The worldwide decline of top mammalian carnivores is a key ecological and conservation concern, not least because this guild can disproportionately affect ecosystem structure and function via trophic cascades. These indirect effects of apex carnivores are mediated by either consumptive reductions in prey abundance, or through “landscapes of fear”, in which the fear of being eaten alters prey behavior in space and time. Previous work indicates that risk effects can be substantial, suggesting that the loss of top carnivores, conversely, should create a “landscape of fearlessness” and relax risk-sensitive behaviors among prey. Experiments that simulate risk have demonstrated the consequences of fearlessness in several small-bodied species. However, fear-driven effects on prey remain hard to experimentally quantify in large mammalian systems, and empirical evidence of their ecosystem-level consequences remains controversial. In this study, we used a series of manipulative experiments to (i) identify the drivers behind an apparent expansion of prey habitat use and relaxation of risk-sensitive behaviors in an antelope (Tragelaphus sylvaticus), (ii) explore the consequences of this shift for prey resource acquisition and body condition, and (iii) quantify the cascading effects on the basal trophic level, following the war-induced collapse of apex carnivores in Mozambique's Parque Nacional da Gorongosa.
Results/Conclusions
During predator simulation experiments, all bushbuck avoided predator cues. Bushbuck that had previously expanded their habitat selection to more open, typically risky, areas showed a stronger response to the predator cues by also increasing their use of tree cover. Using DNA meta-barcoding of fecal samples, we found evidence that the relaxation of risk and attendant habitat shift influenced prey diet: bushbuck in open habitat showed pronounced dietary differentiation compared to bushbuck that remained in woodland habitat.

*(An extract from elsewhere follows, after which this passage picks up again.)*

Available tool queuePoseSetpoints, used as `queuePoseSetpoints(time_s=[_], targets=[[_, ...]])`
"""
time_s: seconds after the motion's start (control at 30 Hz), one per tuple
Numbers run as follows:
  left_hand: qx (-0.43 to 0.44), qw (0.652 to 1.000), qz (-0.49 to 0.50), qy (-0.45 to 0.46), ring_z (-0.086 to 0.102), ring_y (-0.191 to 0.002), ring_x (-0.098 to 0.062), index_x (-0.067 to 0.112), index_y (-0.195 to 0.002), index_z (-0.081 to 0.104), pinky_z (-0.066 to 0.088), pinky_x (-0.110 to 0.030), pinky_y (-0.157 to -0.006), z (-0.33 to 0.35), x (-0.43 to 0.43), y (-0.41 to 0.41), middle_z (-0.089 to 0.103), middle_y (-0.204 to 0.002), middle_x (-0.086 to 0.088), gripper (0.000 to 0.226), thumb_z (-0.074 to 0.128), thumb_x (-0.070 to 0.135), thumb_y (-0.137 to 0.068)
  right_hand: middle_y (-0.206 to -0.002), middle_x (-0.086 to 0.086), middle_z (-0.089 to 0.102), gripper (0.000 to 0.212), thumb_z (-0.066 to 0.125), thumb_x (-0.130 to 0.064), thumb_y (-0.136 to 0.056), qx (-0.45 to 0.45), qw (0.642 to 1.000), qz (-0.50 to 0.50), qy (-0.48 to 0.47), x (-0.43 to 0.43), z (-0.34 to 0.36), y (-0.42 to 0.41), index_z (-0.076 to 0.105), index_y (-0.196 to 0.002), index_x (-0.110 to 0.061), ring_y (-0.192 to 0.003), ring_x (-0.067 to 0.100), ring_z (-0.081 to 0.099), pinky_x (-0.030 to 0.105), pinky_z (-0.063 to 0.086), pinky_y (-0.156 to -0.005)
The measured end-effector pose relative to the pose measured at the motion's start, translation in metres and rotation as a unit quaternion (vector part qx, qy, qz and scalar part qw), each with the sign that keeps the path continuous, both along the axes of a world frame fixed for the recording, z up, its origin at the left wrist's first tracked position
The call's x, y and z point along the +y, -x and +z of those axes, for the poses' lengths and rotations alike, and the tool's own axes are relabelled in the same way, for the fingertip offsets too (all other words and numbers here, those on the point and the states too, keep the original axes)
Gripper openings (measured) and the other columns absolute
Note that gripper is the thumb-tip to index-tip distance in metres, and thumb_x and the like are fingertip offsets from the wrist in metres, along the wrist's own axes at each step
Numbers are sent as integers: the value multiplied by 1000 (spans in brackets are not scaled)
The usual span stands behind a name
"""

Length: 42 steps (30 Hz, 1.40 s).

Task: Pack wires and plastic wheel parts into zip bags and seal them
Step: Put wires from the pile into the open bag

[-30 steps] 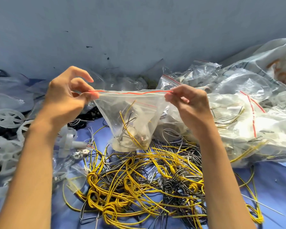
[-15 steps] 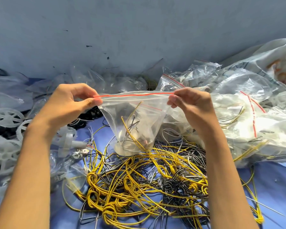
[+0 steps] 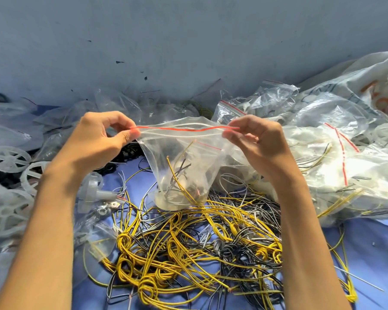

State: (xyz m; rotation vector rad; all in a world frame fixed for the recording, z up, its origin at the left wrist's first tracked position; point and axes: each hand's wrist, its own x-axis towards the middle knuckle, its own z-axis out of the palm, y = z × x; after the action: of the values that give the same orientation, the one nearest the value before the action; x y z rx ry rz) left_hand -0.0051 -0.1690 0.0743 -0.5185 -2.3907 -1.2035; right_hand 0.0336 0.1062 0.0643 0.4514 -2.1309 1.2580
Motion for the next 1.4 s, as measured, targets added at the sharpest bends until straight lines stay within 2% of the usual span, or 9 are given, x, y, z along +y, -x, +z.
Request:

This change in diet was accompanied by increased diet quality and body condition in floodplain-grassland individuals. Through an herbivore exclusion experiment, we also demonstrate how the expansion of prey habitat use has induced measurable effects on the plant community. Collectively, our results provide evidence of the disruption of a behaviorally-mediated trophic cascade in a large mammalian system: large carnivore removal in PNG decreased risk effects, causing a shift in habitat use and diet by an ungulate prey species. Yet, our results suggest that risk effects are highly dependent on the ecology of the species involved. We recommend further studies across a wide range of prey taxa and lower tropic levels to improve understand and predict the consequences of large carnivore declines across ecosystems.